### Goal of the exercise
Only the lines from the one containing "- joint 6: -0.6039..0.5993" to the end of the data are wanted; print them exactly as they appear.
════
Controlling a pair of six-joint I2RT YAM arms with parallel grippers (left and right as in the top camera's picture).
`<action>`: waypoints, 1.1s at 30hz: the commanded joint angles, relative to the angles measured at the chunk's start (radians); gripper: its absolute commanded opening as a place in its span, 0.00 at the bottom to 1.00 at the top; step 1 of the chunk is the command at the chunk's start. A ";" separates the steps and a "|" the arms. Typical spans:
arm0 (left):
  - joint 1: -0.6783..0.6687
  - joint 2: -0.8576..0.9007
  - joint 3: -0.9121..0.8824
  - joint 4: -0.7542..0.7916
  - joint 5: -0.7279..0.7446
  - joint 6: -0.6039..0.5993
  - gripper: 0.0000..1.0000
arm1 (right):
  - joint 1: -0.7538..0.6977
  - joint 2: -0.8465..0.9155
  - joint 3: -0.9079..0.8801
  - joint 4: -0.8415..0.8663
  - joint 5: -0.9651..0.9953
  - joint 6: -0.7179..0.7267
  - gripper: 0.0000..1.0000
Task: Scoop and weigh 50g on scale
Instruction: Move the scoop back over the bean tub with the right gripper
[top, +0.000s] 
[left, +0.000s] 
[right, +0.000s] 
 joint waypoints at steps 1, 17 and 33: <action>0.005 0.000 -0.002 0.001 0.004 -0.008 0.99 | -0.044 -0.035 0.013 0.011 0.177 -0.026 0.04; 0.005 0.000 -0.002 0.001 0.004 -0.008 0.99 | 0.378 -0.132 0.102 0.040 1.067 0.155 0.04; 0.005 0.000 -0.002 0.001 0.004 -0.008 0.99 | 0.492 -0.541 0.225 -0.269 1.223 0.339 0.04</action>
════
### Result for this task
  - joint 6: -0.6039..0.5993
  - gripper: 0.0000..1.0000
arm1 (right):
  - joint 1: -0.7538..0.6977
  - joint 2: -0.8465..0.9155
  - joint 3: -0.9079..0.8801
  - joint 4: -0.8415..0.8663
  - joint 5: -0.9651..0.9953
  - joint 6: -0.7179..0.7267
  - gripper: 0.0000..1.0000
Task: Scoop and weigh 50g on scale
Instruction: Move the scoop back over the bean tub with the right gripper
[top, +0.000s] 
[left, +0.000s] 
[right, +0.000s] 
 joint waypoints at steps 1, 17 and 33: <action>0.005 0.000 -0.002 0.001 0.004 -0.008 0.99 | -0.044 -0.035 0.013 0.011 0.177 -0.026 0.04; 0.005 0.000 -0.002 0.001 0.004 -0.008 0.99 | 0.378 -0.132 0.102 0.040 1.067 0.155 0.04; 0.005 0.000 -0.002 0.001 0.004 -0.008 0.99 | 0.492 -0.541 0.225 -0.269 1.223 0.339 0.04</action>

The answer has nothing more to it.